### Exercise goal:
Start at the line with "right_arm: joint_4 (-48" in the records below, stop at the line with "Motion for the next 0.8", and return every line in that span exactly, the two end lines included.
<<<<
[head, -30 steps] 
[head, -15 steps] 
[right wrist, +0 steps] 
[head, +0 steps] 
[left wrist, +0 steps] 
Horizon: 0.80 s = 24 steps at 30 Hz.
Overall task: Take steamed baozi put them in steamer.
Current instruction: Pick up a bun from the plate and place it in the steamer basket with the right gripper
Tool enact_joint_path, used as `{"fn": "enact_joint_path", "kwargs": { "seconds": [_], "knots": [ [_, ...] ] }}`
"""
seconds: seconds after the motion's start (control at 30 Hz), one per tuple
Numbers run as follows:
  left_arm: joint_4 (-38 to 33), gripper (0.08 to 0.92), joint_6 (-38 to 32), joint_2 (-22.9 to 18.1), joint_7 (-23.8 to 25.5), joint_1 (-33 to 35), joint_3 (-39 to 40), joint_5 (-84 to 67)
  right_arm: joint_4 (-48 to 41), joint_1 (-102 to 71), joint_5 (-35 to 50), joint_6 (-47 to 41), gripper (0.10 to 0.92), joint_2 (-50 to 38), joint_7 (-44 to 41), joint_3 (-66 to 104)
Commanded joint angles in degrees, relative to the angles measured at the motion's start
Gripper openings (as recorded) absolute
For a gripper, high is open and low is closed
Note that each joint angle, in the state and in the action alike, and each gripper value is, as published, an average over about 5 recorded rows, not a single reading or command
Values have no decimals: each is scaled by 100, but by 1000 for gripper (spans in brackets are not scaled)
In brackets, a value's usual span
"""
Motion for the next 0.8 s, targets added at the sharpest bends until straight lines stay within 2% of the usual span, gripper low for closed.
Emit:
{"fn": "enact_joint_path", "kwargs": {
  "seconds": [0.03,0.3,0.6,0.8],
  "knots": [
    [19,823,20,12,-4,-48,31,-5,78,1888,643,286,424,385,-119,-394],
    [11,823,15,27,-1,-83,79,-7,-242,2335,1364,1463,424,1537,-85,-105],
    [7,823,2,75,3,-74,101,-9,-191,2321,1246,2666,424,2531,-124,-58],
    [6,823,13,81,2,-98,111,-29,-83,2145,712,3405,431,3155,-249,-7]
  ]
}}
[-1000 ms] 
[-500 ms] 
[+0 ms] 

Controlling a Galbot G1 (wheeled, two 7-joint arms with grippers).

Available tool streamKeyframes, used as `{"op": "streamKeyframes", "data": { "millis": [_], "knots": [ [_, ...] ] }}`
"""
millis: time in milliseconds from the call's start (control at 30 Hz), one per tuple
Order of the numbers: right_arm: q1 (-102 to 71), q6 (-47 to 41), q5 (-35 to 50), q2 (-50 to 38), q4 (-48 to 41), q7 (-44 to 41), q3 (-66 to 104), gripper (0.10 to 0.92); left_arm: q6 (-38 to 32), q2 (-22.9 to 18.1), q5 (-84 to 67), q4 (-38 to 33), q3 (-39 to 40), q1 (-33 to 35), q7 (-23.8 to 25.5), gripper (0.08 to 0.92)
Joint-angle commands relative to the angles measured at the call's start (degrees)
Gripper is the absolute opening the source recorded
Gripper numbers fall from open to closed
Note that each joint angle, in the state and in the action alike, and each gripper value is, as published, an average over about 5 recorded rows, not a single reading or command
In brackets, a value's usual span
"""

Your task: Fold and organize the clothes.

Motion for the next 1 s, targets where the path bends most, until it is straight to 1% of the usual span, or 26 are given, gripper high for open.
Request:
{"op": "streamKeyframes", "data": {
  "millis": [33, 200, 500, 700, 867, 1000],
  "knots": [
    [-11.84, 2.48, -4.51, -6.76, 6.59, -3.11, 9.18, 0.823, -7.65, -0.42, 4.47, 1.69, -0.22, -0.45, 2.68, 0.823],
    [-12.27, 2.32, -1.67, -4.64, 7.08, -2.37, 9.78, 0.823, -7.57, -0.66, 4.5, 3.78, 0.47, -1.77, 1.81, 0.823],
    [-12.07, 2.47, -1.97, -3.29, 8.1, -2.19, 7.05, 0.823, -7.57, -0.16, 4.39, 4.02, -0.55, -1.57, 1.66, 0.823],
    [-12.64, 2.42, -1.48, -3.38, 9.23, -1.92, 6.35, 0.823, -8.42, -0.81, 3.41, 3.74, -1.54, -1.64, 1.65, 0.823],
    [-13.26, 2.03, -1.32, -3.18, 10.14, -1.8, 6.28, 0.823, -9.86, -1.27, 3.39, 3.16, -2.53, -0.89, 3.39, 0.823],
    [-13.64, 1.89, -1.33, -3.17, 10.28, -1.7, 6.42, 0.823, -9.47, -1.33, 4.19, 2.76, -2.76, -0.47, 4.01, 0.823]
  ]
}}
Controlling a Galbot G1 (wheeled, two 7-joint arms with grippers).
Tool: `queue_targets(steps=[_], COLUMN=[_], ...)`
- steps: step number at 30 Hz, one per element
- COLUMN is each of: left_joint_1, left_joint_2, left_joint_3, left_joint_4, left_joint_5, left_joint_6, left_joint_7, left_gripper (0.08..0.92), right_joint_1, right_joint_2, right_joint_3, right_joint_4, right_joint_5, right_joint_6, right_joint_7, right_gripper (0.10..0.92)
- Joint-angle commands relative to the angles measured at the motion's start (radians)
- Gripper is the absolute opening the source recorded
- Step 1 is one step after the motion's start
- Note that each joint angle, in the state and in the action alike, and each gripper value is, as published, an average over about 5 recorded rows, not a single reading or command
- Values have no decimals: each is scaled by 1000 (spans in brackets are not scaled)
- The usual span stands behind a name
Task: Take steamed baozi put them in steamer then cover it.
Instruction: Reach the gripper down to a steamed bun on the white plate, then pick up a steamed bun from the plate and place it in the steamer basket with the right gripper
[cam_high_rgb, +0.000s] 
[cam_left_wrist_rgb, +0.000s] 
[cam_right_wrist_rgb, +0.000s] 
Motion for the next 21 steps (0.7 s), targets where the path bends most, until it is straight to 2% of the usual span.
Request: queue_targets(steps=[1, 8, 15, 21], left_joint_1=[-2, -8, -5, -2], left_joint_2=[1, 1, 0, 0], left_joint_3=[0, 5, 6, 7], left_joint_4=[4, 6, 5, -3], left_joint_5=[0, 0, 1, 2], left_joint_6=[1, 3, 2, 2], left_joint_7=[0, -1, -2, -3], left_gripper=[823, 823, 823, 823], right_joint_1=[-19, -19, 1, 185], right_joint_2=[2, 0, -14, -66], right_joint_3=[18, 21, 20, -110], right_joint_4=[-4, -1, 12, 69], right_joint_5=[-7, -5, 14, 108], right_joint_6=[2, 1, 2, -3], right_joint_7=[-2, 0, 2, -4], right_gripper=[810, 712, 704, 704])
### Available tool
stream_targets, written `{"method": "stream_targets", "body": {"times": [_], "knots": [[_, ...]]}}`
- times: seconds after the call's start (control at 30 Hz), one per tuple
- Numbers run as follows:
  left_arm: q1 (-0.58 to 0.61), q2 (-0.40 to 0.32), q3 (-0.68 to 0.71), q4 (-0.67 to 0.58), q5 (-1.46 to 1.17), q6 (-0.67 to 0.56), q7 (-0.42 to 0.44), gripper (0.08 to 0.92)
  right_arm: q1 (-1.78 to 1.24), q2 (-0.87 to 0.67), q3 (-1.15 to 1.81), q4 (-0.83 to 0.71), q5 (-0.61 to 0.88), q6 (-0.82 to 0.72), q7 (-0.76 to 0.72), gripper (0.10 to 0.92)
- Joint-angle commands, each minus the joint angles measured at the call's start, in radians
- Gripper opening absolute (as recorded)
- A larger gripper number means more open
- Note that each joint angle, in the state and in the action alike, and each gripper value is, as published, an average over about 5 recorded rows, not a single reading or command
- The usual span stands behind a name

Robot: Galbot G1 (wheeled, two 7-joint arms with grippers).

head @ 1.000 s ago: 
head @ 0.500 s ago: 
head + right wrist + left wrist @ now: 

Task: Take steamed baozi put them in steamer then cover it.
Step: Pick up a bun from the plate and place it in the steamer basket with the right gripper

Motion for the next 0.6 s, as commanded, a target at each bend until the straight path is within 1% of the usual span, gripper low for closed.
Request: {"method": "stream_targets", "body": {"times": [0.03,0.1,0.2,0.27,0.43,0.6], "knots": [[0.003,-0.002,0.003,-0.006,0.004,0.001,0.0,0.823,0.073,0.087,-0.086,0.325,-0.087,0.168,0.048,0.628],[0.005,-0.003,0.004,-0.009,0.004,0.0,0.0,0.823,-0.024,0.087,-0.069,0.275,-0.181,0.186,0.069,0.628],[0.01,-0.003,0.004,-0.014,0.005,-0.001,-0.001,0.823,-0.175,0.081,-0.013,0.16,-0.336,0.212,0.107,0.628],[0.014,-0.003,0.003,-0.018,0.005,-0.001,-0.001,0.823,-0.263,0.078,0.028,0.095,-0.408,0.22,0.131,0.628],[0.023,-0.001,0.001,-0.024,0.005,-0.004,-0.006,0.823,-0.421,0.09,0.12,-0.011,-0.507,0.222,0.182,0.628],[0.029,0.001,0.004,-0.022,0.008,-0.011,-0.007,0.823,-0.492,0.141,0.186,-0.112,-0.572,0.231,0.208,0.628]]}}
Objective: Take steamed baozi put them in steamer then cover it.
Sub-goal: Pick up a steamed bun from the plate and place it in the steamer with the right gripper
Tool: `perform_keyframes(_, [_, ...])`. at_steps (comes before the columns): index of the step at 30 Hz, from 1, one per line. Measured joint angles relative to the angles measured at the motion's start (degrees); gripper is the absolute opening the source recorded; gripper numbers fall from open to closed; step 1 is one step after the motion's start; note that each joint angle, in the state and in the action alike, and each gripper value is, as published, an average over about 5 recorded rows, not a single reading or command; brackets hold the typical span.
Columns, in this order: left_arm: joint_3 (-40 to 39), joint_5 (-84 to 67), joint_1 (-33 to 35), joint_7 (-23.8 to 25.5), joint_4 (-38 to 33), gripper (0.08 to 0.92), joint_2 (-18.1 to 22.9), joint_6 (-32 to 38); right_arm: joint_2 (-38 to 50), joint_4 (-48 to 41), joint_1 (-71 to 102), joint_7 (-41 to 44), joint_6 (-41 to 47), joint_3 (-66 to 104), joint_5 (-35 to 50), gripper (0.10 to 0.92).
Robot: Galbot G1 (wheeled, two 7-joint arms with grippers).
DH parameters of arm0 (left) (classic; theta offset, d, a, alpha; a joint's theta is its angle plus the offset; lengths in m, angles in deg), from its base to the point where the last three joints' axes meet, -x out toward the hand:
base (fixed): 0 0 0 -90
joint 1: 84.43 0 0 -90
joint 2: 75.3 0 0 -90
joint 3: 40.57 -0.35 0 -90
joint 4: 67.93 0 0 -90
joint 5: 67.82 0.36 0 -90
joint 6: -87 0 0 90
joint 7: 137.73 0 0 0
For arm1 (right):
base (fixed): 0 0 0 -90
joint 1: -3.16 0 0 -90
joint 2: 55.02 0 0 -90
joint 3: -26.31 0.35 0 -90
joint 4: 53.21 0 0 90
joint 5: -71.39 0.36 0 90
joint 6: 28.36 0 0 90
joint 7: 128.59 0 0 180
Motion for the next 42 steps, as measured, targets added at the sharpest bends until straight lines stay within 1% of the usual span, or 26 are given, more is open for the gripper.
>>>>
### Solution for this task:
  right_arm: joint_4 (-48 to 41), joint_1 (-102 to 71), joint_5 (-35 to 50), joint_6 (-47 to 41), gripper (0.10 to 0.92), joint_2 (-50 to 38), joint_7 (-44 to 41), joint_3 (-66 to 104)
Commanded joint angles in degrees, relative to the angles measured at the motion's start
Gripper openings (as recorded) absolute
For a gripper, high is open and low is closed
Note that each joint angle, in the state and in the action alike, and each gripper value is, as published, an average over about 5 recorded rows, not a single reading or command
Values have no decimals: each is scaled by 100, but by 1000 for gripper (spans in brackets are not scaled)
In brackets, a value's usual span
"""
Motion for the next 0.8 s, targets added at the sharpest bends until straight lines stay within 2% of the usual span, gripper low for closed.

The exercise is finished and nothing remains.